Ich war mit meinem Sohn in Manchester, um mir das Fußballspiel Machester City gegen Tottenham anzusehen. Seit Jahren ist er Fan und es war der Moment gekommen, die Mannschaft ein Mal live im eigenen Stadion zu bejubeln. Drei Stunden vor unserem Abflug aus Berlin kam die Nachricht, dass die Premier League alle Fußballspiele für dieses Wochenende abgesagt hat, zu Ehren der Queen, die am Tag zuvor verstorben war.
Flug und Hotel konnten wir nicht mehr stornieren. Die Enttäuschung war immens. Wir sind dennoch gefahren. Wir haben mit vielen Menschen geredet, die unfassbar freundlich waren, und keine*r, den wir getroffen haben, konnte diese Entscheidung wirklich verstehen oder fand diese Entscheidung richtig.
Am eindrücklichsten war für mich ein Verkäufer im Fred Perry Store, der meinen Sohn auf sein Manchester Shirt ansprach und uns fragte, was wir davon hielten, dass die Spiele abgesagt waren. Mein Sohn sagte ihm, er verstehe nicht, warum nur Fußball abgesagt wird und nicht alle anderen Sportarten, die dieses Wochenende ausgetragen würden ebenfalls. Er hätte es besser akzeptieren können, wenn alle Sportarten abgesagt worden wären. Abgesehen davon, hätte er eine Schweigeminute wirkungsvoller gefunden, als das Spiel abzusagen.
Ich fand, neben aller Enttäuschung, dass die Queen für mich doch Werte verkörpert hat, für die sich einen Moment innezuhalten, vielleicht lohnen. Ob ich diese Werte positiv oder negativ finde, wollte ein anderer Mitarbeiter wissen. Positiv sagte ich. Fühlte mich aber nicht wohl damit und korrigierte mich. Ich fände sie nicht positiv oder negativ, ich finde sie wichtig. Der Mitarbeiter selbst verstand es gar nicht, dass zu Ehren einer Queen, deren Krone allein zigtausende von Euro kostet, alle Fußballspiele abgesagt würden, wenn es so viele Menschen gibt, die die ganze Woche über arbeiten, um sich am Wochenende ein Fußballspiel anzusehen. Die Monarchie und was von ihr ausgehe, hätte für die meisten hier keine Bedeutung. Er empfand die Auswirkung, die diese Entscheidungen auf sein Leben hatte, als ärgerlich. Wir verabschiedeten uns herzlich.
Da war es wieder, das „wir“ und „die anderen“ und ich war nicht schnell genug, um in Worte zu fassen, was ich sagen wollte.
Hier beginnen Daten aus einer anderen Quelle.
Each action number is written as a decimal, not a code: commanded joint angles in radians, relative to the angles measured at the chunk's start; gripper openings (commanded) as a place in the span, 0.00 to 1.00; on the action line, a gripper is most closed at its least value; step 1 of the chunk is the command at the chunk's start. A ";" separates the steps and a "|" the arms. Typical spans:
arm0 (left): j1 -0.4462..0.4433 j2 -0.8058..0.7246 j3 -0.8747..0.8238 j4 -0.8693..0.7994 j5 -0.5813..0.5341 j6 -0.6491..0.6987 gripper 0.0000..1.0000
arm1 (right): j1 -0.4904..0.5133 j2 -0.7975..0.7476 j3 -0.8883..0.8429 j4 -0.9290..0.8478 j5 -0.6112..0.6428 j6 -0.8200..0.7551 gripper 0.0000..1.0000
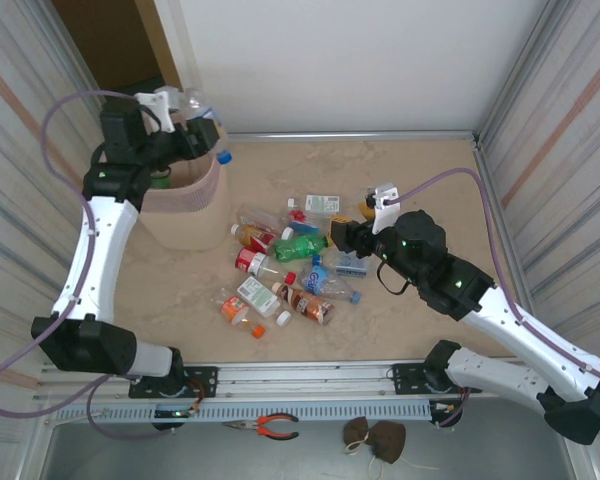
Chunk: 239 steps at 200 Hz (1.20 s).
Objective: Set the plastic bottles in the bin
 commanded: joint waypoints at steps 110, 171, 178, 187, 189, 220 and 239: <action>0.153 0.235 0.145 -0.159 -0.284 -0.700 0.59 | -0.009 -0.006 -0.009 -0.028 0.023 0.014 0.69; 0.154 0.378 0.183 -0.223 -0.240 -0.883 0.66 | -0.010 -0.037 -0.024 -0.051 0.038 0.033 0.69; 0.155 0.389 0.180 -0.221 -0.233 -0.898 0.66 | -0.009 -0.040 -0.026 -0.054 0.040 0.036 0.69; 0.157 0.401 0.174 -0.210 -0.220 -0.915 0.66 | -0.009 -0.045 -0.027 -0.059 0.042 0.040 0.69; 0.158 0.402 0.173 -0.208 -0.217 -0.917 0.66 | -0.010 -0.046 -0.027 -0.061 0.043 0.040 0.69; 0.159 0.410 0.175 -0.201 -0.213 -0.930 0.67 | -0.008 -0.060 -0.031 -0.080 0.055 0.049 0.69; 0.161 0.394 0.174 -0.200 -0.223 -0.931 0.68 | -0.009 -0.058 -0.029 -0.101 0.074 0.060 0.70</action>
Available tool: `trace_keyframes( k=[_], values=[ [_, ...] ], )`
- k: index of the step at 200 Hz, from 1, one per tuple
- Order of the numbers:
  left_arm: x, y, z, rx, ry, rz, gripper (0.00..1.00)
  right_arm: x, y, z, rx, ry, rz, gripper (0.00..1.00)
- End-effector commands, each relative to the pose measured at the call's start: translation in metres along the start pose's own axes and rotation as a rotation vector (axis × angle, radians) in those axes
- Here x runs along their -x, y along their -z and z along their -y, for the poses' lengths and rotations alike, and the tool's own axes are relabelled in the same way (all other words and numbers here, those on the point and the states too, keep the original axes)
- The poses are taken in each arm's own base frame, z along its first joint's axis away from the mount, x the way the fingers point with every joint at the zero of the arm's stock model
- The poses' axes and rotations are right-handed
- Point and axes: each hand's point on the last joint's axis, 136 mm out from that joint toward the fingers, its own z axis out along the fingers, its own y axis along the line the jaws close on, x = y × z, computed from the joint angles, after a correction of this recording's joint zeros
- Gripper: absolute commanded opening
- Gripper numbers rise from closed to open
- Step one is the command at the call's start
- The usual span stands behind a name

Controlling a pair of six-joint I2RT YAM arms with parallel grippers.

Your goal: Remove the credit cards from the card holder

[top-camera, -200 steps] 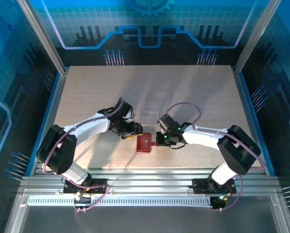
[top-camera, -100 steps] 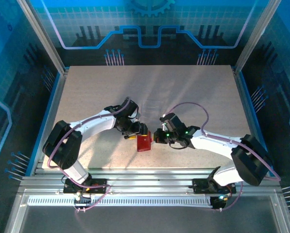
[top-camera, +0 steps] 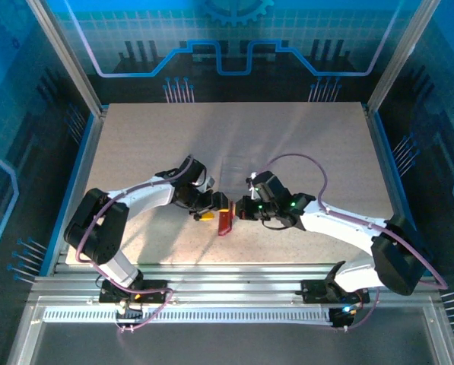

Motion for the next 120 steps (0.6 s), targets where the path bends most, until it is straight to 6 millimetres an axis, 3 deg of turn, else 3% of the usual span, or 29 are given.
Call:
trace_keyframes(
  k=[1, 32, 37, 75, 120],
  values=[
    [0.004, 0.008, 0.008, -0.099, 0.029, 0.012, 0.67, 0.005, 0.008, -0.019, 0.024, 0.026, 0.010, 0.00],
    [0.010, 0.013, 0.007, -0.169, 0.061, 0.028, 0.67, 0.001, 0.004, -0.022, 0.009, 0.039, -0.011, 0.00],
    [0.011, 0.013, 0.006, -0.176, 0.065, 0.027, 0.67, 0.009, 0.007, -0.033, 0.028, 0.046, 0.005, 0.00],
    [0.008, 0.008, -0.006, -0.181, 0.090, 0.010, 0.67, 0.011, -0.003, -0.039, 0.014, 0.068, -0.017, 0.00],
    [0.005, 0.022, -0.017, -0.170, 0.092, 0.052, 0.66, 0.012, -0.005, -0.041, -0.026, 0.126, -0.058, 0.00]
  ],
)
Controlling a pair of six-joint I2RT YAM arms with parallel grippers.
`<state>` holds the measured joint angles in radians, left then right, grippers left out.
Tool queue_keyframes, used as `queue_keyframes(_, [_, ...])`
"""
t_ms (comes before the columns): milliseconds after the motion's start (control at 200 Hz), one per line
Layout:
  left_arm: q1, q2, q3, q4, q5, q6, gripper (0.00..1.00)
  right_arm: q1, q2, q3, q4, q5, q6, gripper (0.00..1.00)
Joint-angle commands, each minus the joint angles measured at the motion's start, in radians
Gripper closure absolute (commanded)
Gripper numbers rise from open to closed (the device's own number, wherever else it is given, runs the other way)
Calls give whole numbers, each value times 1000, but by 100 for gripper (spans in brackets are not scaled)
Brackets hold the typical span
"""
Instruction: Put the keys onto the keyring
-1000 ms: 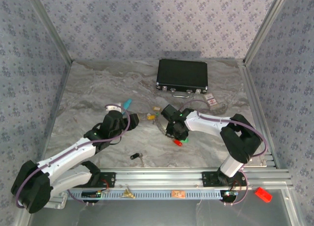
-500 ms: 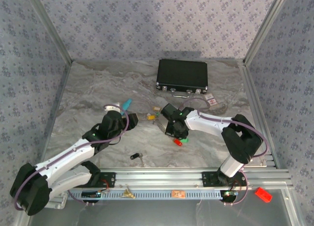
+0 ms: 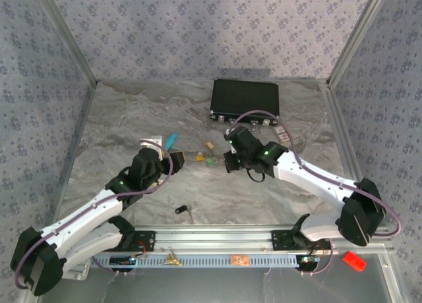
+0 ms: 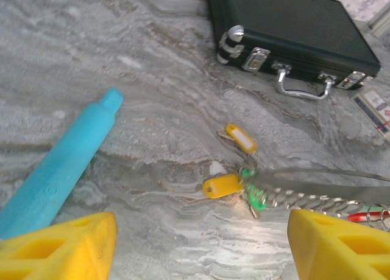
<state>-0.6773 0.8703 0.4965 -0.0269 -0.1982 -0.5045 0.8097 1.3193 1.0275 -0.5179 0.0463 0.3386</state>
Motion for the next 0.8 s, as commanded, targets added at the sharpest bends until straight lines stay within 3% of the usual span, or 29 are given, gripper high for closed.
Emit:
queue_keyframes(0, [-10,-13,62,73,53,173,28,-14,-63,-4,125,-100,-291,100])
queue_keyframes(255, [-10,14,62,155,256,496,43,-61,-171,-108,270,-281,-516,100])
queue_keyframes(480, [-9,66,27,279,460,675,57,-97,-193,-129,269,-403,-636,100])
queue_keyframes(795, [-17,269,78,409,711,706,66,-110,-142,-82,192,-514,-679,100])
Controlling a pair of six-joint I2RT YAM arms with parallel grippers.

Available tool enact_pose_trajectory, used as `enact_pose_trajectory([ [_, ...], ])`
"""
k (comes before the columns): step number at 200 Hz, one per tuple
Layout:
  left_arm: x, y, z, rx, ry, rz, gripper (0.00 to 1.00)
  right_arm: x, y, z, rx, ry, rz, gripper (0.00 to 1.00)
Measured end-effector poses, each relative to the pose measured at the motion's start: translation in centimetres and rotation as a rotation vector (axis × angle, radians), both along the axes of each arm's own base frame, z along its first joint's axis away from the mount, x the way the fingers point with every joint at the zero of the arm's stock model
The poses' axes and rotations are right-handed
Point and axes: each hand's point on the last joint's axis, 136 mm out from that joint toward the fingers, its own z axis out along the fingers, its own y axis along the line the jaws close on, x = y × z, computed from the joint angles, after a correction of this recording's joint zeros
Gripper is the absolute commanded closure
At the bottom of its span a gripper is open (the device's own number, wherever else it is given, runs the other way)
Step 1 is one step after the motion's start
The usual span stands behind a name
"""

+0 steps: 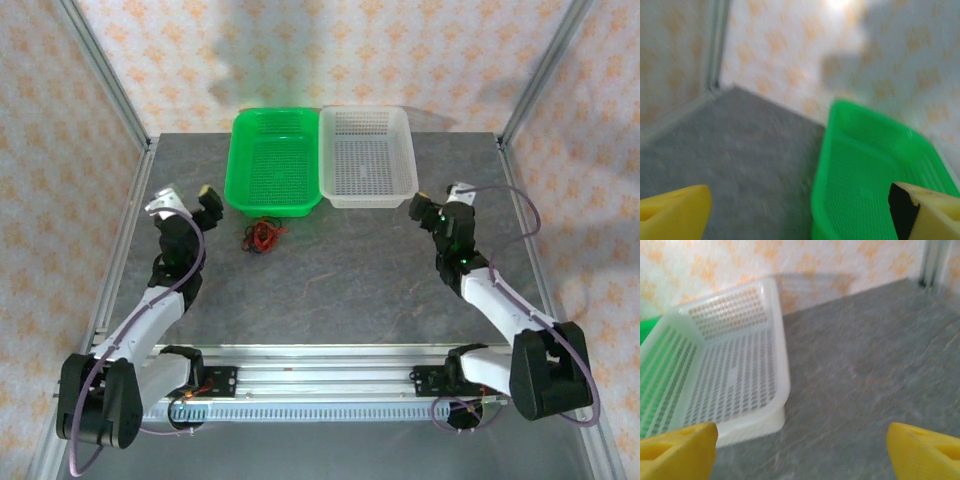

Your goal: Untangle the cables

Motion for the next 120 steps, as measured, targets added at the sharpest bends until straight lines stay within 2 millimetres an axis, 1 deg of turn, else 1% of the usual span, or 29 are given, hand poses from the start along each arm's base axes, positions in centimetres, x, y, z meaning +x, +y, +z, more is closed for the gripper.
enact_pose_trajectory([
  [16,0.2,-2.5,-3.3,-0.061,0.122,-0.081,0.12,-0.9,0.6,-0.9,0.017,0.085,0.011,0.14],
  [36,0.1,-5.3,-7.2,-0.129,0.265,-0.176,0.14,-1.7,0.7,-1.9,0.033,0.173,0.006,0.15],
  [54,-0.5,-7.3,-9.9,-0.165,0.362,-0.241,0.14,-2.4,0.8,-2.4,0.049,0.227,0.009,0.15],
  [69,-0.7,-8.2,-11.1,-0.179,0.403,-0.27,0.14,-3.2,1.0,-2.8,0.067,0.26,0.018,0.16],
  [86,-0.7,-8.4,-11.8,-0.182,0.426,-0.276,0.14,-3.8,1.2,-3.0,0.091,0.283,0.026,0.16],
  [120,0.5,-9.3,-13.4,-0.19,0.482,-0.305,0.17,-4.5,1.7,-2.8,0.137,0.294,0.039,0.18],
])
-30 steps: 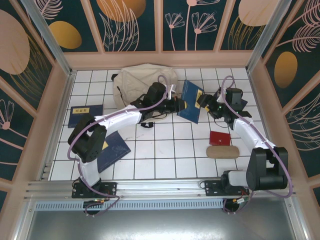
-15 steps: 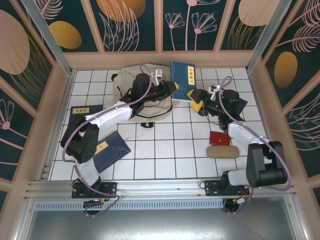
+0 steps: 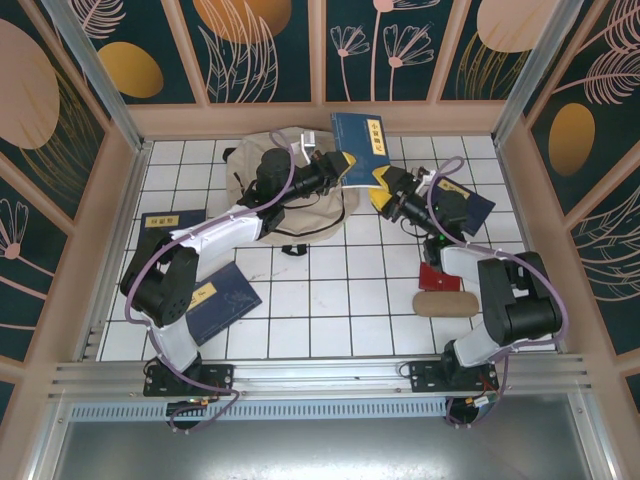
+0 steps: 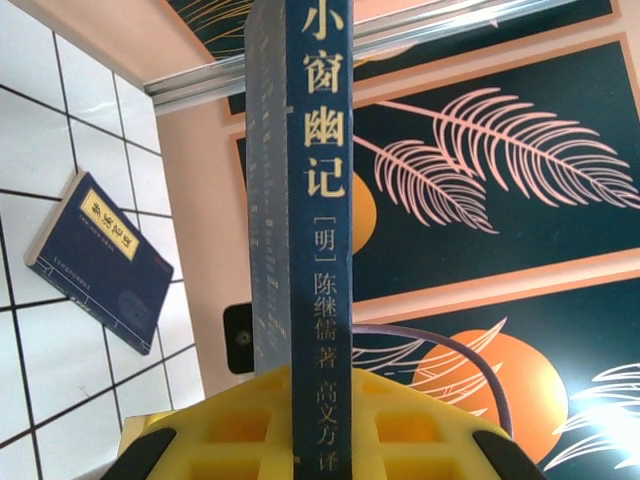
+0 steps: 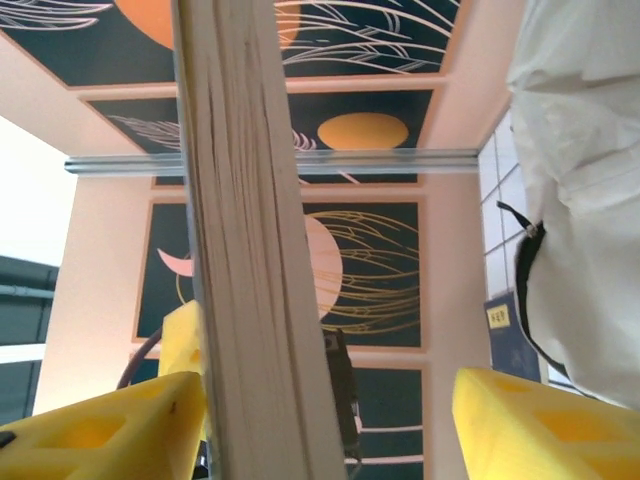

Das Besondere an der Queen für mich war, dass sie sich hingegeben hat, um zu dienen. Das besondere an der Queen für mich war, wie sie gedient hat. Sie hat das Königshaus repräsentiert, ja. Vor allem aber hat sie präsentiert, nicht sich selbst in den Vordergrund zu stellen, sondern einer Sache zu dienen. Sie hat Werte verkörpert, die stärker sind, als das, was uns unterscheidet. Werte, die die Kraft haben die Schichten zwischen uns abzubauen und uns in unserer Menschlichkeit zu sehen. (Ob wir Monarchien brauchen, ob Monarchien durch die Kolonialisierung weiter Mitschuld daran tragen, ungerechte Strukturen zu zementieren etc., sind Themen, die ebenso wichtig sind anzusprechen, nur hier nicht das, worum es geht.)
Die Entscheidung, „zu Ehren ihres außergewöhnlichen Lebens und Beitrages für die Nation und als Zeichen des Respekts, alle Fußballspiele an diesem Wochenende zu verschieben“ (Premier League), hat gezeigt, dass zu wenig Aufmerksamkeit, zu wenig Verständnis, zu wenig Bewusstsein für die unterschiedlichen Lebensrealitäten da ist. Diejenigen, die solche Entscheidungen treffen, weil sie das Privileg und die Macht haben, sollten sich darüber bewusst sein, was diese Entscheidung für die Nation bedeutet. Sie sollten Worte finden, durch die sich alle als ein Teil dieser Nation fühlen, weil sie gesehen und gehört sind. Die Verteilung des Geldes und die Strukturen des Systems sind zu ungerecht, als dass sich Ungerechtigkeit sonst immer wiederholt.